Sentencing Enhancement. Lash argues that the district court erred in imposing a two-point enhancement for obstruction of justice, namely his effort to flee from the officers. See U.S.S.G. § 3C1.1. The problem with this argument is that everything in the record points to the conclusion that the court enhanced his sentence under U.S.S.G. § 3C1.2, which provides a two-level enhancement for “recklessly creat[ing] a substantial risk of death or serious bodily injury to another person in the course of fleeing from a law enforcement officer”—a guideline provision that applies quite naturally to a suspect who flees in a car.
Both the plea agreement and the presentence report refer to an enhancement under § 3C1.2. And at the sentencing hearing, the court found that the enhancement was appropriate “because there was a potential for the injury of—serious bodily injury or substantial risk of death based upon that moving vehicle and the officers in line with it”—which indeed invokes the language of § 3C1.2. R. 27 at 13. All of this confirms that the court applied § 3C1.2.

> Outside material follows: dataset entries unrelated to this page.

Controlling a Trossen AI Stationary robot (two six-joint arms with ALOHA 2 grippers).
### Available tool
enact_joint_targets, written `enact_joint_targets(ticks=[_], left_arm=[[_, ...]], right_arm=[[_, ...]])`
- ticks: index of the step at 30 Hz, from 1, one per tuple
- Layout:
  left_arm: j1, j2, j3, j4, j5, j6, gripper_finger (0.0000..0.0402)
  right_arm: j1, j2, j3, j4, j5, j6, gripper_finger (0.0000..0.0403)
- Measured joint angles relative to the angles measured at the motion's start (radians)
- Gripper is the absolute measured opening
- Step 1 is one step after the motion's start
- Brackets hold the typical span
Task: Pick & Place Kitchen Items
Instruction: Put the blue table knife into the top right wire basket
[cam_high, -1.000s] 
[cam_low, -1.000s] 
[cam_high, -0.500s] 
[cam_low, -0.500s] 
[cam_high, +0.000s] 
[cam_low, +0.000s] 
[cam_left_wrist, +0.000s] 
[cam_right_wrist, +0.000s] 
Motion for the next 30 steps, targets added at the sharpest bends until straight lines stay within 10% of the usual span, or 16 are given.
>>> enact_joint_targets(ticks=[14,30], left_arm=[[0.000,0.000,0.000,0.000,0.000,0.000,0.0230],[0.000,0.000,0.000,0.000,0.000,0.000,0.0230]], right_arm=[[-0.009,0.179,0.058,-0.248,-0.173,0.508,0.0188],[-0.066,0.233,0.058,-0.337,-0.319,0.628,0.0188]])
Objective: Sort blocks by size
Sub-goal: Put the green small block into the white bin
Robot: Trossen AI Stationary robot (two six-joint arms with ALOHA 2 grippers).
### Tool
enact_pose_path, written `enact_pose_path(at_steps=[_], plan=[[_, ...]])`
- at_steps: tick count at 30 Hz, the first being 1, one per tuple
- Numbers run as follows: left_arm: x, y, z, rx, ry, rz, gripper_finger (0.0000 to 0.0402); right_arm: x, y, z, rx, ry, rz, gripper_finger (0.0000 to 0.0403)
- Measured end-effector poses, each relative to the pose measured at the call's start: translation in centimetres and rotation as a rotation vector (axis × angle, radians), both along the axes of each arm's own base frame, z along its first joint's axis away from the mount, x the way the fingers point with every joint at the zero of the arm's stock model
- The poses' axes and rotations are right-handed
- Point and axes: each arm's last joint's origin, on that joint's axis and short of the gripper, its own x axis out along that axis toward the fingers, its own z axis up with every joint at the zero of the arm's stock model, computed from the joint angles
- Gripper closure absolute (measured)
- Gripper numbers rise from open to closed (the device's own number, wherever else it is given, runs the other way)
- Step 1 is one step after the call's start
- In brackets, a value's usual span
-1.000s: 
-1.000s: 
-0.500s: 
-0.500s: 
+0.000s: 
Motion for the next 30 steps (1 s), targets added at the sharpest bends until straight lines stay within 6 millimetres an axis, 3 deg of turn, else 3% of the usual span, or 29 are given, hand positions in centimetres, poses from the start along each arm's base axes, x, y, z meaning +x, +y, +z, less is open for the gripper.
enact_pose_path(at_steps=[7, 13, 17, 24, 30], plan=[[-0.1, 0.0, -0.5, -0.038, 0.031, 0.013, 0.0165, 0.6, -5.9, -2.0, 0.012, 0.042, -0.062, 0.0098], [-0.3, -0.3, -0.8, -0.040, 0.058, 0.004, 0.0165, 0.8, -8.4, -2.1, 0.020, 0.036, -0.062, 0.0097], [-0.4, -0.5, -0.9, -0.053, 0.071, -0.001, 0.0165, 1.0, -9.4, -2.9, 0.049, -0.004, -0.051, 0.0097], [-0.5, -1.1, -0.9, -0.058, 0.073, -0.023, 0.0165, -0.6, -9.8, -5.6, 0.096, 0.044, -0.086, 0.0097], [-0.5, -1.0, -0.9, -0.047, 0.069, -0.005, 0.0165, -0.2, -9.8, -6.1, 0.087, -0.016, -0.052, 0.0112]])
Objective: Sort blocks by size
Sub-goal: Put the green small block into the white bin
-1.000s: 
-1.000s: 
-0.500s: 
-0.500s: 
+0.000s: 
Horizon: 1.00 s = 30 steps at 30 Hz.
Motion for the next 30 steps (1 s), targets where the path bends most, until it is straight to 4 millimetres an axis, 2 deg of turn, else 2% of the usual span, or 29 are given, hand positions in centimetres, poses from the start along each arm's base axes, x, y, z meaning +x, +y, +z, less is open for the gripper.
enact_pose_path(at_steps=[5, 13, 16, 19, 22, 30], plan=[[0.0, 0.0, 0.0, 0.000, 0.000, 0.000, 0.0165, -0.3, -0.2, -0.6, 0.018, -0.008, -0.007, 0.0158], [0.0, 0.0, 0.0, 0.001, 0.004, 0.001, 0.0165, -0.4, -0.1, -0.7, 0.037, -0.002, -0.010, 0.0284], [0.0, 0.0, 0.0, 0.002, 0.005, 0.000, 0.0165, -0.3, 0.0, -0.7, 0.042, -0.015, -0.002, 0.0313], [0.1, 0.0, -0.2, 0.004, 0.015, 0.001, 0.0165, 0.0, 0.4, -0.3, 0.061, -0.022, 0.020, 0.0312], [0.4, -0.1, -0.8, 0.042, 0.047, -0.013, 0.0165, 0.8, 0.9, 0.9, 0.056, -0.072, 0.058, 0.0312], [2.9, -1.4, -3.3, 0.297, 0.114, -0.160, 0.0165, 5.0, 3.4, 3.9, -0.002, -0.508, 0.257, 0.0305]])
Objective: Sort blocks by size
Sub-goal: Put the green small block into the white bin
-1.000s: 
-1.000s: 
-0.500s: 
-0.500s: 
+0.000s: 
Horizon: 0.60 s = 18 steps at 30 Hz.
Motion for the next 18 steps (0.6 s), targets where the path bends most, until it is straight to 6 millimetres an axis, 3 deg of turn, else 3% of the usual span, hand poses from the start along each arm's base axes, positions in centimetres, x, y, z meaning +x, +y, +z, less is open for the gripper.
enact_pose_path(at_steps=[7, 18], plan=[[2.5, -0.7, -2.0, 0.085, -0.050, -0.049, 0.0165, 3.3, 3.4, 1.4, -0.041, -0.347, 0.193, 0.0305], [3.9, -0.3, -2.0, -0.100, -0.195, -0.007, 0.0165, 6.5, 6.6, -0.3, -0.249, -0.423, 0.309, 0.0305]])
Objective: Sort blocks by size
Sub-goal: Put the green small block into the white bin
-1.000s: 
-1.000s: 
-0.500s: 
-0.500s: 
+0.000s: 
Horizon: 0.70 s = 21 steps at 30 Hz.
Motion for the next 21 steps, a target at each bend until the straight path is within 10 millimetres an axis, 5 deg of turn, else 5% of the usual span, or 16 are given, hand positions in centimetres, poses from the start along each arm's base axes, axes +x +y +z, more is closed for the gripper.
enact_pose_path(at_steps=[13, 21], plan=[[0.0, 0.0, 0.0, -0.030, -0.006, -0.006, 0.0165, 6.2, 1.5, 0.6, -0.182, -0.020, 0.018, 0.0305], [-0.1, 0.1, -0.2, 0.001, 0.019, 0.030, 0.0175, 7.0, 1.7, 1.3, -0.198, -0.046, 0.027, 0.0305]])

Notably, Lash does not argue that a § 3C1.2 enhancement would be inappropriate. Nor could he. The facts show that Lash acted recklessly in attempting to drive away while two officers and one passenger were close to (or partly inside) the vehicle. Surely that counts as a “gross deviation from the standard of care that a reasonable person would exercise in such a situation.” U.S.S.G. § 2A1.4 cmt. n.1 (defining recklessness for purposes of § 3C1.2).
Also notable is that Lash never asked for clarification of the enhancement at the hearing. While the plea agreement and presentence report refer to § 3C1.2, the district court never cited the provision during the hearing. But neither did Lash object to that ambiguity, even after the district court provided him with ample opportunity to do so, closing the sentencing hearing with a request for “any other objections, additions, [or] comments.” R. 27 at 26. Lash cannot benefit from his silence now. United States v. Bostic, 371 F.3d 865, 871 (6th Cir. 2004). Because Lash did not object during sentencing to that ambiguity, any challenge to it would be reviewed for plain error. Id.; United States v. Vonner, 516 F.3d 382, 386 (6th Cir. 2008). For the reasons just given, he cannot meet the first step of plain-error review: that any error occurred.
SUTTON, Circuit Judge.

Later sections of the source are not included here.